_Task directions_:
Nothing but the lines from the one containing "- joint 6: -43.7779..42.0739" to the end of the data should be returned, each exactly as written.
[Given material]
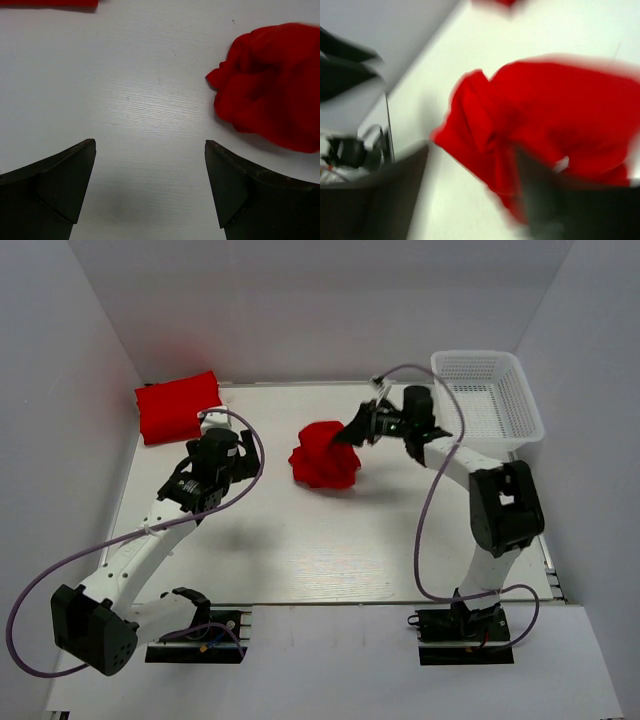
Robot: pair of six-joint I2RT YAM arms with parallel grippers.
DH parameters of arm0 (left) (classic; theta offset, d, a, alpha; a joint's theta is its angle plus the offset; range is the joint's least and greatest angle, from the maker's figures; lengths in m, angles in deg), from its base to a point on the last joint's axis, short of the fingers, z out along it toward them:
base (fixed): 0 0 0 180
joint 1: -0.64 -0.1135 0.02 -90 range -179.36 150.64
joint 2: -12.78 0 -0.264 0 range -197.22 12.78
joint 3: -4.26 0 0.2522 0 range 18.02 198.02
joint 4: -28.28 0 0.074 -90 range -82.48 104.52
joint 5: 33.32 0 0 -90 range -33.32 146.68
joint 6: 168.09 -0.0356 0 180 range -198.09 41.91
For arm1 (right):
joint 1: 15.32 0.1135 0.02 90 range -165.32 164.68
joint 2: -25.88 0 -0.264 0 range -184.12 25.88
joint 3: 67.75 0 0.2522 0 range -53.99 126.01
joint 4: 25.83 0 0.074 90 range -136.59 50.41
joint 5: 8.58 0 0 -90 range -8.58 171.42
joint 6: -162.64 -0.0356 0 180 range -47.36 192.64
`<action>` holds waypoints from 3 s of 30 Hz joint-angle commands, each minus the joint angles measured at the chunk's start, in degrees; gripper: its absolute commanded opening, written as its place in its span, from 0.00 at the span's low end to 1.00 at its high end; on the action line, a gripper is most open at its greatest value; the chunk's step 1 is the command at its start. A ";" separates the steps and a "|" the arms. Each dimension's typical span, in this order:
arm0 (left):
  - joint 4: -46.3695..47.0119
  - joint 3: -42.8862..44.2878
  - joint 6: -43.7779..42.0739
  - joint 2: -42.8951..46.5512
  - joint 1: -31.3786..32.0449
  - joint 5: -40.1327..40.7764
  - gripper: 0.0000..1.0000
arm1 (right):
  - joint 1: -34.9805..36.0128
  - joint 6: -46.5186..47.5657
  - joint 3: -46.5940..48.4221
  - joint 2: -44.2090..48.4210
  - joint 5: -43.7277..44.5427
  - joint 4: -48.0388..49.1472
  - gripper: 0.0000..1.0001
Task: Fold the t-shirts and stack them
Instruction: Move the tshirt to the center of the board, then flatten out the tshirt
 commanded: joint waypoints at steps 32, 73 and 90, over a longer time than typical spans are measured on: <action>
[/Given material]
_Written response_:
  - joint 6: -43.7779..42.0739
  - joint 2: -42.8951..46.5512
  - joint 1: -31.3786..32.0449
  - joint 5: -40.1327..40.7764
  - gripper: 0.0000..1.0000
arm1 (right):
  - joint 1: -34.9805..36.0128
  - joint 6: -46.5186..47.5657
  - joint 3: -46.5940..48.4221
  - joint 2: -44.2090..48.4210
  - joint 5: -43.7277..44.5427
  - joint 4: -48.0388..49.1472
  - gripper: 0.0000..1.0001
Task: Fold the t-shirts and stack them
Instruction: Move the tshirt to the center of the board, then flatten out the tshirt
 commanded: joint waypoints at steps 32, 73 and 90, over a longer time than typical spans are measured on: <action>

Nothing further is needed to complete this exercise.